Headed for the Frisco Bay

When I embarked on my flight to San Francisco for the KonMari Consultant Seminar, I truly had no idea what to expect.  Aside from a brief but very encouraging email exchange with a newly certified consultant in British Columbia, I was going in blind. All I knew was that I had totally drank the proverbial KonMari Kool-Aid and I was itching for more. Armed with my journal (and a pen that sparked joy) I gathered with 62 other "Konverts" in the Hotel Kabuki, awaiting the start of something exciting.

Kondo walks among us as we share ideas at the conference in San Francisco.

Kondo walks among us as we share ideas at the conference in San Francisco.
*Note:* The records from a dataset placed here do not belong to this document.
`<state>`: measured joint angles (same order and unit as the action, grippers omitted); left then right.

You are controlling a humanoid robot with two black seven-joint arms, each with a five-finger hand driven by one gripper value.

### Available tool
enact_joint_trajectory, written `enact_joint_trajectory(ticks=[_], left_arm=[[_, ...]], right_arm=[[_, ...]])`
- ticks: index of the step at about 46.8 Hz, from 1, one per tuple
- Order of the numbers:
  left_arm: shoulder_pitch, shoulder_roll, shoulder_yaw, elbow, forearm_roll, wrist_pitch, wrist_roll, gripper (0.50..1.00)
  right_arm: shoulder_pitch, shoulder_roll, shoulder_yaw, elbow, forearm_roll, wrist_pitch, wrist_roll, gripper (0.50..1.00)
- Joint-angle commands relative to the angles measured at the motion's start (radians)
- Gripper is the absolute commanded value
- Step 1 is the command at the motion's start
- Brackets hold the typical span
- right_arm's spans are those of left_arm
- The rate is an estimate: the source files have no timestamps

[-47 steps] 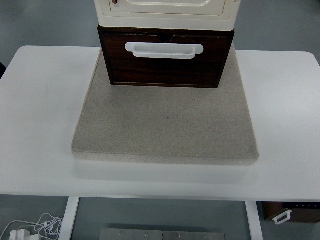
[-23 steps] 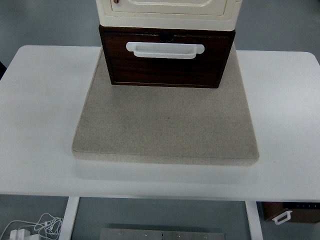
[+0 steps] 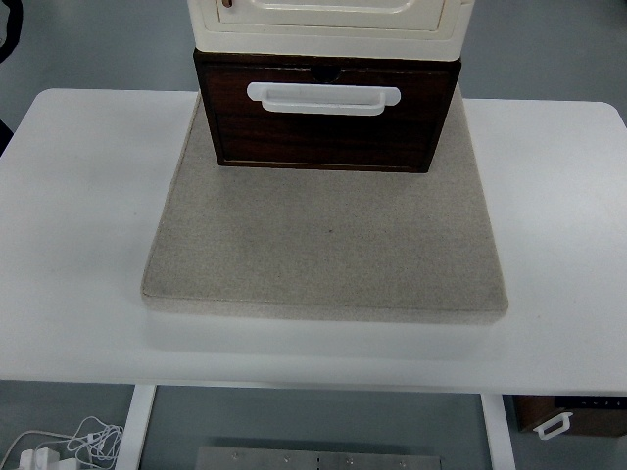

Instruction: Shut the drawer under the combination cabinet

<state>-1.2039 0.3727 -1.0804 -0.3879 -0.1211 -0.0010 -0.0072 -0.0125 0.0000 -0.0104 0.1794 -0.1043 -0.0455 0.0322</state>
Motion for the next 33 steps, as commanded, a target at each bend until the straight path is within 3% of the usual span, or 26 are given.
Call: enact_joint_trajectory(ticks=[1,8,16,26,33], left_arm=[[0.053,-0.02,0.001,0.001,-0.015,-0.025,0.004,1.0],[0.127,-0.038,-0.004,0.004,-0.046,-0.088,0.004,1.0],[0.191,-0.038,-0.003,0.007,-0.107,-0.198,0.009,1.0],[0.221,-0.073,-0.003,0.083,-0.111,-0.298,0.021,1.0],[0.222,-0.106,0.0,0.107,-0.109,-0.301,0.05,1.0]], right_arm=[[0.0,0.0,0.001,0.0,0.0,0.001,0.0,0.952],[0.002,0.0,0.001,0.002,0.0,0.001,0.002,0.952],[0.002,0.0,0.0,0.002,0.0,0.001,0.003,0.952],[0.002,0.0,0.0,0.003,-0.002,0.001,0.002,0.952],[0.0,0.0,0.003,0.003,-0.002,0.003,0.002,0.952]])
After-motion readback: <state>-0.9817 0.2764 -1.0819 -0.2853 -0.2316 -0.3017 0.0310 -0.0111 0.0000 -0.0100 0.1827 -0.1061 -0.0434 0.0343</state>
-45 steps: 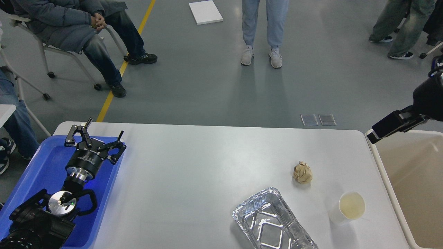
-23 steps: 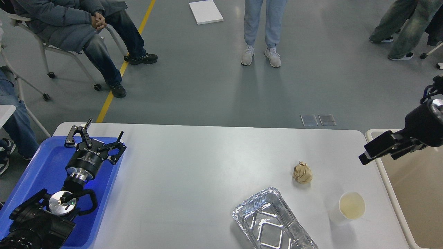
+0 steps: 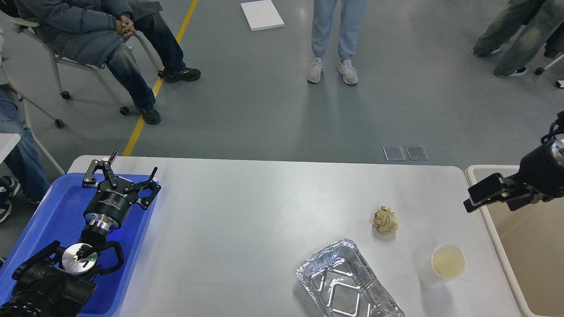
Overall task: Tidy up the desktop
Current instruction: 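Lower the right gripper toward the small white paper cup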
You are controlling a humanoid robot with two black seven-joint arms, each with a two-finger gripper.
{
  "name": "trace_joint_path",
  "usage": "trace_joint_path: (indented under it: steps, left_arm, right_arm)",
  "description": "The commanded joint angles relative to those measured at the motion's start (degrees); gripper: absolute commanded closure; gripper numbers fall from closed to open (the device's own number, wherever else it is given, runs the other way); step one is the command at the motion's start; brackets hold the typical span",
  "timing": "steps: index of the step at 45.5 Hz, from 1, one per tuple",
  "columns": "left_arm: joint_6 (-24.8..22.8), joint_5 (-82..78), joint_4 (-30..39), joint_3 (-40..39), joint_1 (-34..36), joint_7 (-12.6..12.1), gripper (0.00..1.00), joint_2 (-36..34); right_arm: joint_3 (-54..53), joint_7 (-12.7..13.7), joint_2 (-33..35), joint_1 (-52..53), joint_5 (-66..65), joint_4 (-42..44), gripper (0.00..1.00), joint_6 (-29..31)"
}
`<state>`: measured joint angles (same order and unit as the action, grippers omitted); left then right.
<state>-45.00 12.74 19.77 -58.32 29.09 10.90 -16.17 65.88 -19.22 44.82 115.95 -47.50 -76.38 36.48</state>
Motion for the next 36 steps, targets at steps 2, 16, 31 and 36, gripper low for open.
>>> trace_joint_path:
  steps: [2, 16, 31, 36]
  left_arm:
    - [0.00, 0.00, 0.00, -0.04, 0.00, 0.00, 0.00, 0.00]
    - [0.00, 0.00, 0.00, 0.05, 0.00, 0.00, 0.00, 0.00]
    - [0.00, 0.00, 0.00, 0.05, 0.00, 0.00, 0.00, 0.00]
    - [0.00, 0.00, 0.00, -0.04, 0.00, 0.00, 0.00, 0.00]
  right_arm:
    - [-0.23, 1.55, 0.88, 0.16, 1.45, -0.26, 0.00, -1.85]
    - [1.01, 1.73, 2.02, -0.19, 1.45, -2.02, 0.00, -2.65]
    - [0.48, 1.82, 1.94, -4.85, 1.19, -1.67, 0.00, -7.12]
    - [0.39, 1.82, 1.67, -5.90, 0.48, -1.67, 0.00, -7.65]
We were greeted by Team KonMari and then had the absolute pleasure of being addressed by Ms. Marie Kondo herself. Despite her diminutive frame and gentle demeanor she had us all in complete rapture. Clearly, we were a captive audience-- I later learned that many people had flown in from all different parts of the world to attend. This was only the third seminar hosted in North America, and there were delegates from as far away as Germany, Poland, England, Australia and of course Canada (represent!) During the morning session Kondo covered her history and the origins of her signature method. She, of course, spoke in Japanese, which was translated for us by a translator. She handed the session off to Ms Mitsugu Ando, the lead of the Japanese Consultant Association, who conducted the bulk of the next 3 days. 

 

At the end of the seminar I was asked by a friend if I was "a folding expert yet". I actually laughed out loud when she asked, because, although I had no idea what to expect from the seminar, I was pleasantly surprised that we spent no more than an hour discussing the minutia of folding. Although an important component of the method, folding was not high on the list of important topics covered. Most importantly we learned about how to work with people. How to listen to people and how to try to understand their feelings and beliefs around their belongings. In order to help someone declutter and reorganize their space and their life you must truly understand their emotions and motivations. 

 

Also incredibly interesting was having the opportunity to listen to the knowledge and suggestions from the other delegates. In addition to being from many different countries, the people in attendance came from a plethora of different backgrounds. Of course, some were already professional organizers or home staging experts, but there were managers of tech companies, sales people, retired bank managers, young moms, website and graphic designers... it reinforced my belief that many aspects of Kondo's method are universal. 

 

The entire seminar was conducted in Japanese through a translator, so technically it took twice the amount of time it could have taken to cover all material. In my opinion this was a good thing. It gave me time to process what was being shared and to really think about my approach. I took so many notes, and had so many "A-ha" Moments.

 

Kondo returned on the last day for the final session and to award us our Certificates of Completion. When it was my turn to accept my Certificate I completely FanGirled, milking my time with Kondo, thanking her in both English and Japanese. When I returned to my table another delegate jokingly asked if Kondo and I had a lunch date planned next week, because clearly we were now besties.

 

I left San Francisco on a (shockingly frosty) Monday morning, warmed with the feeling of excitement that comes from being surrounded by people who want to make an impact in other people's lives.  

Kondo and her hopeful consultants. If you look closely you can see Danika, laughing like an goofball (after giving Marie bunny ears for another picture). No surprise there. 

Kondo and her hopeful consultants. If you look closely you can see Danika, laughing like an goofball (after giving Marie bunny ears for another picture). No surprise there.